Comment une décision prise peut-elle nous faire vaciller au point de nous faire perdre une nuit de sommeil, provoquer une telle incertitude, voilà ce que je me demande le matin au réveil alors que l’appréhension fait peu à peu place à la perspective du plaisir de la découverte, de la révélation qu’amènera ma décision de partir en voyage, loin, à l’autre bout du monde, vers un continent où je ne suis jamais allée.

Comme si j’étais déjà au moment de prendre cette décision arrachée à mon univers familier, transportée dans l’instant même dans un ailleurs dérangeant et bouleversant. D’avoir fait surgir cet inconnu en moi simplement en prenant un billet d’avion, me dérange et me déstabilise.

Je suis étonnée, bouleversée même par la découverte de ce désir de vouloir partir que je ne soupçonnais pas. Une douloureuse envie de s’arracher.

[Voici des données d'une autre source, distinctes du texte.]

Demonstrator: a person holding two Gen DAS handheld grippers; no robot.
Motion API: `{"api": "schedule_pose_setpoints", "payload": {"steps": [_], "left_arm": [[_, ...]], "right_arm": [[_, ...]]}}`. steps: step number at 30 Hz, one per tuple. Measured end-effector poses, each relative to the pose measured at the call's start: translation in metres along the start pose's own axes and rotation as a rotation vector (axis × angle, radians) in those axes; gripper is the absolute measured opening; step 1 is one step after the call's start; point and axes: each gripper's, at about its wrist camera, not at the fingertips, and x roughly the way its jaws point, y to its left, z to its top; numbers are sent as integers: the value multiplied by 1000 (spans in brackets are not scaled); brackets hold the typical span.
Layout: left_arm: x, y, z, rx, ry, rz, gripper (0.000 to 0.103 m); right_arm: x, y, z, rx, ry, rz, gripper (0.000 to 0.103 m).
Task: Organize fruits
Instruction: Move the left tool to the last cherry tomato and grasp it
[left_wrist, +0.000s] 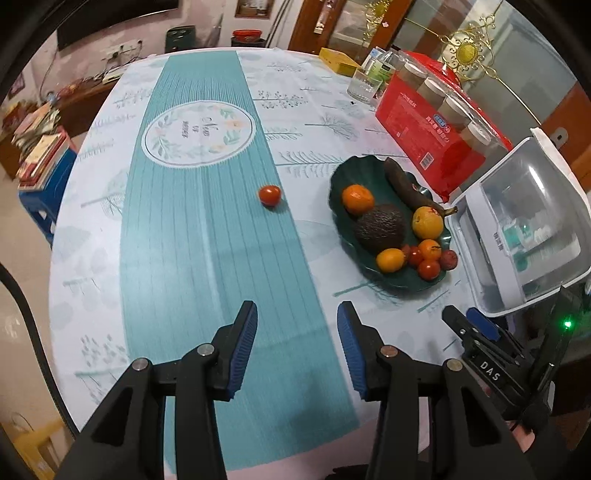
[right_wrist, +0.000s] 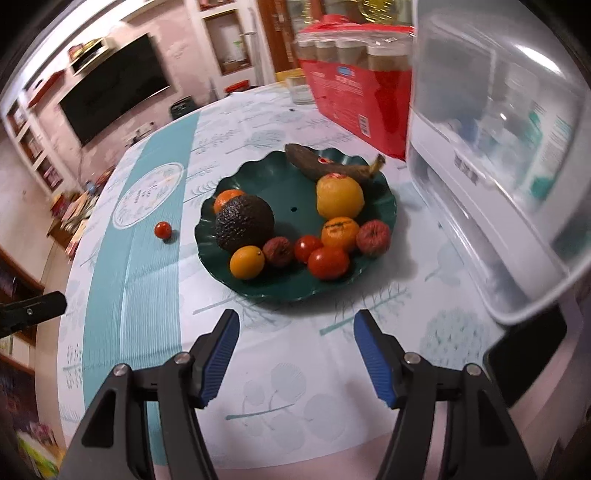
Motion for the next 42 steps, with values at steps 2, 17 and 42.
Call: {"api": "schedule_pose_setpoints", "payload": {"steps": [2,17,42], "left_arm": [[2,9,9,23,7,0,46],[75,35,75,25,56,-28,50],[186,37,110,-8,11,-60,32]], "right_arm": [[1,2,-2,45,1,-15,65],[31,21,20,23,42,-63,66],[81,36,54,-124,104,-44,66]]}}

J’ai dû connaître d’autres moments de ce genre dans ma vie, de ces moments où brusquement s’ouvre un gouffre qui nous révèle parfois cruellement que nous ne sommes pas entièrement ce que nous croyons être, que notre discours sur nous-mêmes trahit une autre réalité cachée. Mais il est vrai qu’après l’instant du vacillement vient la découverte du plaisir d’avoir simplement osé.

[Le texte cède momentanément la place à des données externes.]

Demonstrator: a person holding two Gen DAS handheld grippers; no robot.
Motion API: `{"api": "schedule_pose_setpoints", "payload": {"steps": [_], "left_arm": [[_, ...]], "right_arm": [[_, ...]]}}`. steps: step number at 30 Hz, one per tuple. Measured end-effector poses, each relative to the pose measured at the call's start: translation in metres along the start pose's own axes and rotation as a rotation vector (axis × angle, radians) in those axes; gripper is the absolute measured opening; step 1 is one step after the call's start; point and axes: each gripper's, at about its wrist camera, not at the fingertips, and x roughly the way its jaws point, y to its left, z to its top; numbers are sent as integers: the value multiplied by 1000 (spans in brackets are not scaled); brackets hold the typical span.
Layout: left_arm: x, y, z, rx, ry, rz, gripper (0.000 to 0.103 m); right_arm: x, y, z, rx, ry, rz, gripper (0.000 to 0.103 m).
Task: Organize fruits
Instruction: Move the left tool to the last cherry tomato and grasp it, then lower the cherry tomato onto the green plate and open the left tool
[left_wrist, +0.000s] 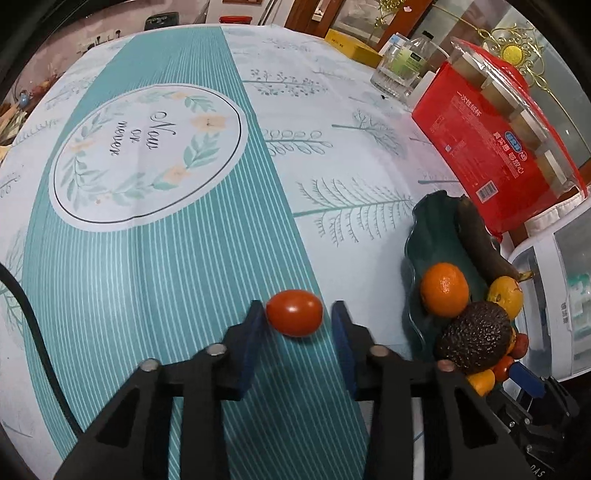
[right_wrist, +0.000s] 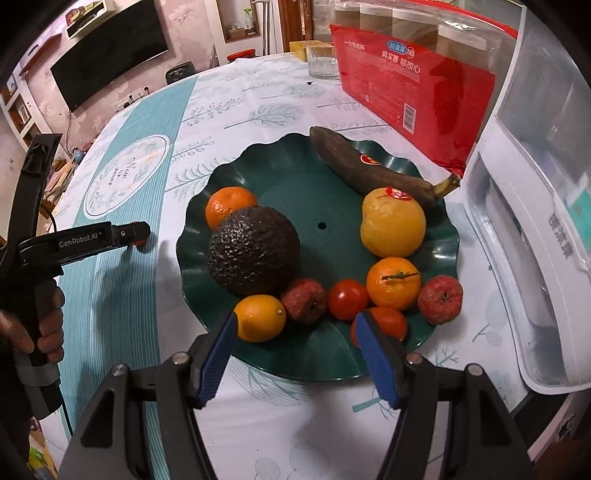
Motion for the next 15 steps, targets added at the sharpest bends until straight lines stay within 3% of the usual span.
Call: {"api": "schedule_pose_setpoints", "payload": {"steps": [1,15], "left_arm": [[0,0,0,0,-4,1,29],[-24,-29,4,28,-47,0,29]], "right_arm": [[0,0,0,0,-1,3,66],[-7,-11,0,-1,-6,39,66]]}}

Quelques instants sur une plage

Quelques instants sur une plage de Fécamp.
Les galets  s’entrechoquent au mouvement régulier des vagues qui les polissent tandis que je me demande ce qui bouge ainsi inexorablement au fond de moi, quel est ce mouvement de flux et de reflux qui me tourne légèrement la tête ?
C’est ce même mouvement inexorable entre le flot d’événements qui m’entraîne dans son tourbillon, quelquefois en dehors de ma volonté et l’équilibre que je cherche à garder, qui me donne l’espoir qu’après ce flux, viendront l’apaisement, la résolution, le reflux qui emportera tout ce qui doit être abandonné.
Et nous pourrions sortir vainqueurs de cette force qui use et affine en même temps, si nous nous laissions transporter. Nous pourrions alors, au prix d’un léger vertige, nous démunir de ces vieux oripeaux qui nous encombrent et ne nous apportent la plupart du temps plus aucun plaisir.

J’ai longtemps cru qu’écrire était se débarrasser d’une surcharge de mots coincés au fond de notre gorge, qu’il s’agissait de déverser un trop-plein en remplissant une page blanche alors que peut-être les mots ne peuvent venir qu’après ce lent travail de polissage.